= EXERCISE DETAILS =
Search the material for the word "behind" and copy each line that holds it.

Segment Start: EXTRACTED MATERIAL

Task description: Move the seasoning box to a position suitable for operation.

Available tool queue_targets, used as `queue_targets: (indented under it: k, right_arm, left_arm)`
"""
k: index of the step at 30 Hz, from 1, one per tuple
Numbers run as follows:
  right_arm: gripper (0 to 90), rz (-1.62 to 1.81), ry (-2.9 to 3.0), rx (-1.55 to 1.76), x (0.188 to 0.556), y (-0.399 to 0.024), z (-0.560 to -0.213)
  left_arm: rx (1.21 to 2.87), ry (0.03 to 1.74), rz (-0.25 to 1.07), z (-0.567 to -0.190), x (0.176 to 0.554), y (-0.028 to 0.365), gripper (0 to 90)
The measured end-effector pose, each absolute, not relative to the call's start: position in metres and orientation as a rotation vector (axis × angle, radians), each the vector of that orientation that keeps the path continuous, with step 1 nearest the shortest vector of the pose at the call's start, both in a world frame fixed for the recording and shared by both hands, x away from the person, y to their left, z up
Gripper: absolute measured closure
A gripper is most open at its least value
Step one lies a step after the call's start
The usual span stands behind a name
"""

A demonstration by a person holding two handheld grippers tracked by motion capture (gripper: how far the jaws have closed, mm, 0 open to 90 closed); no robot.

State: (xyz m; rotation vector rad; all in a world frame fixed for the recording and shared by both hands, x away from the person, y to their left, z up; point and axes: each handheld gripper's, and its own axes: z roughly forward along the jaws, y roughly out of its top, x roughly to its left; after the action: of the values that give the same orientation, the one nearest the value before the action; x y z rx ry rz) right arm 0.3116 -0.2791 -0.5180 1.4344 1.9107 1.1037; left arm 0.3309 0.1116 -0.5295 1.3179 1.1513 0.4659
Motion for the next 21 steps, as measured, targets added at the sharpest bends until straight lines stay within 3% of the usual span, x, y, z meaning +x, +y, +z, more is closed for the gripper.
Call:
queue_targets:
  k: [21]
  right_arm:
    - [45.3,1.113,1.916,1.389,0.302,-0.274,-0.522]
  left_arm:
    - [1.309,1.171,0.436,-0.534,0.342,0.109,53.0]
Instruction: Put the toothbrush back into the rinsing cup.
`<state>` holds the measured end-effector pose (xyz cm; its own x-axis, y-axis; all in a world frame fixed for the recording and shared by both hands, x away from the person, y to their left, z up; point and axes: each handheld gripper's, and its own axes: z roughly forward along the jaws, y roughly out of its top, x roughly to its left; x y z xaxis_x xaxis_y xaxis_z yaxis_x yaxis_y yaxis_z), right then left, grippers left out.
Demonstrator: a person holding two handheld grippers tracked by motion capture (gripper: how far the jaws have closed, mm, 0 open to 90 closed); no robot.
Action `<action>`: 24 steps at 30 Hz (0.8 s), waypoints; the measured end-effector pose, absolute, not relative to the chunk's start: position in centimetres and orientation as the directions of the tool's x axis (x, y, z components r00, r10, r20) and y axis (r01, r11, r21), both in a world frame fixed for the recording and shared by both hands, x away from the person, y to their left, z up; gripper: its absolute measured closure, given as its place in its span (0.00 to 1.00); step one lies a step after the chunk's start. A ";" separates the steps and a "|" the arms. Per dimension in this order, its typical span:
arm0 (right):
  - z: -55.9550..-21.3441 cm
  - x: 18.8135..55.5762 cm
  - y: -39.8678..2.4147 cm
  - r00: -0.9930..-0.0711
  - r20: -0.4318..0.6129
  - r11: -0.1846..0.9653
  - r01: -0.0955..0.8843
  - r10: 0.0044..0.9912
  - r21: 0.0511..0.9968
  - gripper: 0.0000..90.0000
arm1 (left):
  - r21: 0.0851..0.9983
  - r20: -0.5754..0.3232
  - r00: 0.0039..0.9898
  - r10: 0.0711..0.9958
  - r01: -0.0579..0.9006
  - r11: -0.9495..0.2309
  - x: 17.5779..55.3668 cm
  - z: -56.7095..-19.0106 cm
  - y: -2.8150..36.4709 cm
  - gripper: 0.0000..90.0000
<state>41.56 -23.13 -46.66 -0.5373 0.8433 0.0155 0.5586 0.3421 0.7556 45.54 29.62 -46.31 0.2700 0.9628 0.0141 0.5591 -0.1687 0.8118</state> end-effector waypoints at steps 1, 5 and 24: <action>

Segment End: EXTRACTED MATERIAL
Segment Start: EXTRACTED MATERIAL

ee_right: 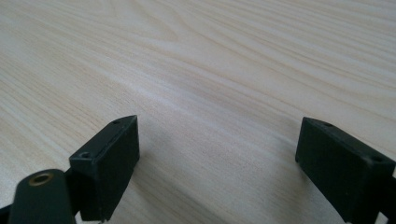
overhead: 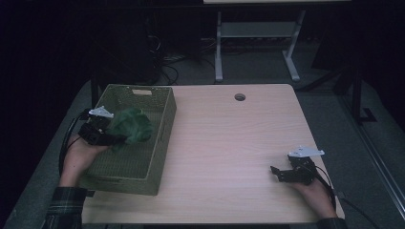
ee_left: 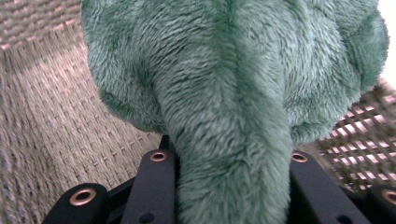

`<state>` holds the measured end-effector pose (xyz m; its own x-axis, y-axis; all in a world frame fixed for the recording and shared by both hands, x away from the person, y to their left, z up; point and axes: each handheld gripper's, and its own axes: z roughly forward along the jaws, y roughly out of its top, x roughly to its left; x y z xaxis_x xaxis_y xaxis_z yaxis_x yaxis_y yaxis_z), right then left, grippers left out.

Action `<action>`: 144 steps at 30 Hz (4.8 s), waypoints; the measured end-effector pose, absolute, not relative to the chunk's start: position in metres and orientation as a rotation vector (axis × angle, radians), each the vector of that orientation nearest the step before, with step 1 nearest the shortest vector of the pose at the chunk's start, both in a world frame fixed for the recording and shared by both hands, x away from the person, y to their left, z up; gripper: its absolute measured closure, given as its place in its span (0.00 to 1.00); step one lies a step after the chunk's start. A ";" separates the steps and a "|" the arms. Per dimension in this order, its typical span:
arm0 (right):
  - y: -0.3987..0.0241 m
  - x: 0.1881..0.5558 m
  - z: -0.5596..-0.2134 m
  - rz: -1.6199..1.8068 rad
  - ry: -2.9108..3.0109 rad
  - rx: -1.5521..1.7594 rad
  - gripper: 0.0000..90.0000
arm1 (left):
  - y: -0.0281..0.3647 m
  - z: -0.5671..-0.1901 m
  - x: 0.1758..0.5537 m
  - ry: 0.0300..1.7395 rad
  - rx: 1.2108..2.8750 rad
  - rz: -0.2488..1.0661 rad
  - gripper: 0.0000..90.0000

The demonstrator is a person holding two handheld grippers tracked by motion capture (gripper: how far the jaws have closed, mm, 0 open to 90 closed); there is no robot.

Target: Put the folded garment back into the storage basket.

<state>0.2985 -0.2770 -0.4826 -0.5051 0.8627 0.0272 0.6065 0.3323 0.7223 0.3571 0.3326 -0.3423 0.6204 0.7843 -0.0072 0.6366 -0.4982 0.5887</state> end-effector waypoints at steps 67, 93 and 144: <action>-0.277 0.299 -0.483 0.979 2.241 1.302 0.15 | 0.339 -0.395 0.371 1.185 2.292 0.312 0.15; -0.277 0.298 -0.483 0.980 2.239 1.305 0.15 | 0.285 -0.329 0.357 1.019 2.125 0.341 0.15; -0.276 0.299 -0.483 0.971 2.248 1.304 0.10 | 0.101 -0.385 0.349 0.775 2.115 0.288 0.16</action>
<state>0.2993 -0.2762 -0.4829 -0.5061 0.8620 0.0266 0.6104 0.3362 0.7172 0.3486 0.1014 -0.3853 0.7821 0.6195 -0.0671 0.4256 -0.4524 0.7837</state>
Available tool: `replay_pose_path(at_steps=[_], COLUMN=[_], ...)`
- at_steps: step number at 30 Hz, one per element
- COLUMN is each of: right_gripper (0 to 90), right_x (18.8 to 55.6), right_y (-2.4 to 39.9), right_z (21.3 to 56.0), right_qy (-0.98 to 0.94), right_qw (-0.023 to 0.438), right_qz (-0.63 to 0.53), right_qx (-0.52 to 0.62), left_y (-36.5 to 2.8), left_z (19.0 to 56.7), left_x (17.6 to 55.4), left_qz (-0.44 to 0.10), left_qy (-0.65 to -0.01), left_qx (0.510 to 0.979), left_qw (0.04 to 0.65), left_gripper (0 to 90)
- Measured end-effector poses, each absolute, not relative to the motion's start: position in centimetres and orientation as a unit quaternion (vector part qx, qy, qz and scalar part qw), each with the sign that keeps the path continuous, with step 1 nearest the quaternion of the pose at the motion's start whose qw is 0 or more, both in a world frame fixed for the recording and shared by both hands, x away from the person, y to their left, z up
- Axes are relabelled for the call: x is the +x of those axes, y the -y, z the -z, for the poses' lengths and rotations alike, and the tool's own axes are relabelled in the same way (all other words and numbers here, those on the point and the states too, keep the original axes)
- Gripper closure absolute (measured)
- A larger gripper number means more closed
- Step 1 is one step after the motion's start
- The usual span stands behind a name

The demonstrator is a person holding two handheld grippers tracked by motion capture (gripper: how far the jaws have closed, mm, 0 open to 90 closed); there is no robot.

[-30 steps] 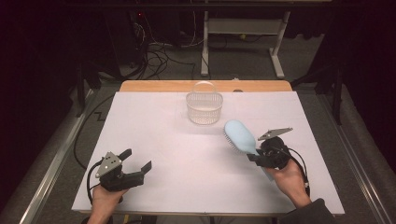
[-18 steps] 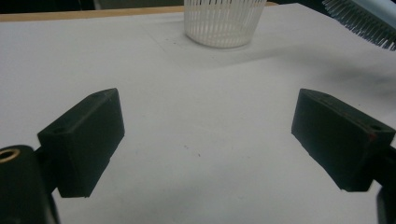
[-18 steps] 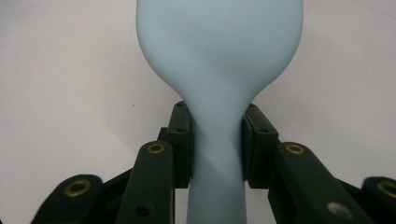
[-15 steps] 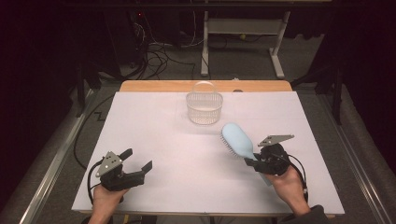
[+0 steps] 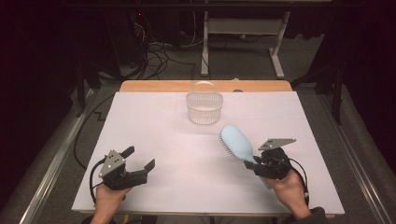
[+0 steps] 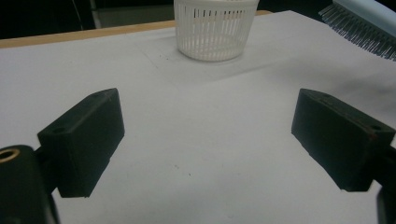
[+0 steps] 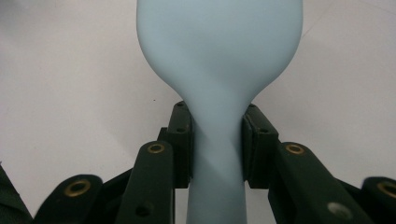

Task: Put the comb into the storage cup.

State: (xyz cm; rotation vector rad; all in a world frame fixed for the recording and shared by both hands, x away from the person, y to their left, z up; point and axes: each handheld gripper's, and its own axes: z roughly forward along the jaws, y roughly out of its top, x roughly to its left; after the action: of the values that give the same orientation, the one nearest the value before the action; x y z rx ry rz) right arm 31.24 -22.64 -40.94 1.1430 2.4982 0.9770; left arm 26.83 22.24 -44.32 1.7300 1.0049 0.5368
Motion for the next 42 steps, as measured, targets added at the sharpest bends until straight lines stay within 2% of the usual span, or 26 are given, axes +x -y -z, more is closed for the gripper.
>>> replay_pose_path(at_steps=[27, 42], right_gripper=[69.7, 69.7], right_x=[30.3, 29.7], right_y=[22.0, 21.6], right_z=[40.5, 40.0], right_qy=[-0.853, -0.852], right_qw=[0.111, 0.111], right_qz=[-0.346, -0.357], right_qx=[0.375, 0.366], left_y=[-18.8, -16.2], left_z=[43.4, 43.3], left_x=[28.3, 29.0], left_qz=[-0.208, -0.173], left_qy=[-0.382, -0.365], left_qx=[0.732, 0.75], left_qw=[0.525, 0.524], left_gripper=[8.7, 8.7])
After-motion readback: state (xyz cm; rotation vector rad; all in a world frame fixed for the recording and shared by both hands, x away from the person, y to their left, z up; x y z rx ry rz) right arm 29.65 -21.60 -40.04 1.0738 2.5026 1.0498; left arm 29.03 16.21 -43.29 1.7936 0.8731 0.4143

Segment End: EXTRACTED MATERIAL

= WRITTEN SOLUTION =
The usual span stands behind a name
- The usual span stands behind a name

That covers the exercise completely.